Hey i have a pond in my neighborhood and it has a ton of big carp. I usually just use sweet corn on the bottom. And when i do catch one it seems like i dont ever catch anymore so i was wondering if i should change my presentation to a float or just keep trying on the bottom.

Thanks,
Alex


----------



## catfishing22 (Mar 7, 2009)

dont usually fish carp much but when i do its at the river fishing bottom if possible throw out 2 poles one with float and one on bottom


----------



## ilovebeer (Jun 13, 2009)

i fish for them all the time, i just use bread and slam them. ill start by throwing some small pieces of bread out. when the carp hit the surface and eat all the bread, then i just put a small piece of bread on my hook (make sure it floats) and they'll hit it. i also use bread for cats, but i sink it, sometimes i'll land a carp from the bottom also. 

good luck


----------



## TimJC (Apr 6, 2004)

A float setup can be a great way to present bait delicately when sight casting to weary feeding fish, but if you can get the fish competing for food by chumming you shouldn't have any issues spooking the fish.
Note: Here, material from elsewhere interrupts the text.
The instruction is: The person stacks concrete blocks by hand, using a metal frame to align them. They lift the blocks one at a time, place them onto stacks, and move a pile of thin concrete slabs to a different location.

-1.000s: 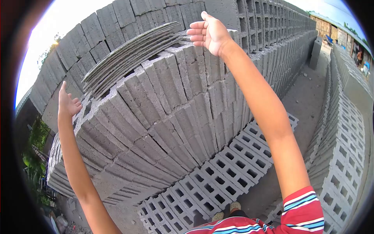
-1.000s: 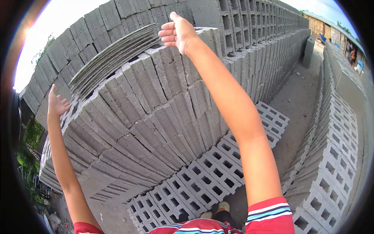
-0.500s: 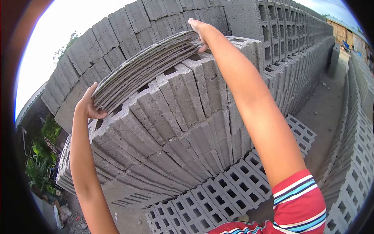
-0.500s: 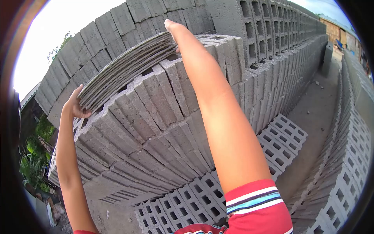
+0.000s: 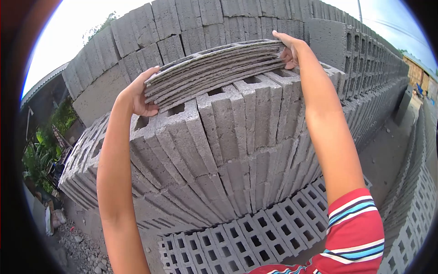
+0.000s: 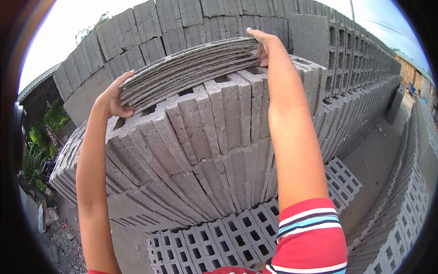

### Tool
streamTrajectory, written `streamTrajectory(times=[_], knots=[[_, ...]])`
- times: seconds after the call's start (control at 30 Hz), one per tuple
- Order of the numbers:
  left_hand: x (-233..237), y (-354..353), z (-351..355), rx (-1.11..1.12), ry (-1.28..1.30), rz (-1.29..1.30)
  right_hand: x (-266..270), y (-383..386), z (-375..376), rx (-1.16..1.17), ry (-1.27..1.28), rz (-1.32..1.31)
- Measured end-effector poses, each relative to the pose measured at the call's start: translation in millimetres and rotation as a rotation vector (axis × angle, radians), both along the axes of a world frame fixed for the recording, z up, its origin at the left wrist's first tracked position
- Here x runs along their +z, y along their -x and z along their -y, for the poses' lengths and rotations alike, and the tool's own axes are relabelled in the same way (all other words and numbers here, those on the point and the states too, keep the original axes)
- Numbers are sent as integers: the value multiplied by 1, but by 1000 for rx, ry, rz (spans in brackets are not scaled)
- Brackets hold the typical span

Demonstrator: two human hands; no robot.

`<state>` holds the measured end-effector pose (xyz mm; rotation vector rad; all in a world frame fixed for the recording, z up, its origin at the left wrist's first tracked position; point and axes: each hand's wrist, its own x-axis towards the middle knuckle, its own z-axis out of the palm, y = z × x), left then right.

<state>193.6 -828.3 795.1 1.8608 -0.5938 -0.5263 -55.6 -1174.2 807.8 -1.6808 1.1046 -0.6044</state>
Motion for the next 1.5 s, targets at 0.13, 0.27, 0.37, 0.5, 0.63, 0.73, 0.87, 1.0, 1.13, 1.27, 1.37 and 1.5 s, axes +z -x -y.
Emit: streamTrajectory(times=[0.13,0.27,0.37,0.5,0.63,0.73,0.87,1.0,1.13,1.27,1.37,1.5], knots=[[1,-13,0,-39,-35,5,11,0,6,52,-123,-14],[5,-8,-2,-32,-101,59,9,-10,12,6,-121,55],[0,-4,1,41,17,2,4,-16,9,-91,-103,86],[-9,-14,6,46,120,-81,-2,-19,17,-187,-40,120],[-16,-13,5,67,220,-32,5,-9,4,-235,-88,59],[-19,-10,-2,53,258,1,14,7,-16,-230,-89,39],[-20,-21,-7,-65,256,24,25,30,-48,-181,-109,-9],[-22,-23,-14,-102,297,53,21,61,-84,-143,-221,-43],[-28,-39,-12,-103,328,29,2,83,-124,-149,-218,19],[-22,-42,-12,-101,325,-10,-4,86,-141,-171,-248,110],[-17,-46,-12,-118,260,-45,-3,99,-134,53,-329,94],[-6,-36,-24,-204,111,24,-11,108,-110,197,-371,50]])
If you create a bed of feed that the fish are interested in your should be able to catch several fish, assuming they are there. The fish might temporarily leave the area after catching a fish, but should return within a half hour. Of course this all depends on the number of carp in the water that you are fishing.


----------



## Tatonka (Aug 23, 2007)

ilovebeer said:


> i fish for them all the time, i just use bread and slam them. ill start by throwing some small pieces of bread out. when the carp hit the surface and eat all the bread, then i just put a small piece of bread on my hook (make sure it floats) and they'll hit it. i also use bread for cats, but i sink it, sometimes i'll land a carp from the bottom also.
> 
> good luck



How do you get the bread to stay on the hook and not dissolve ?


----------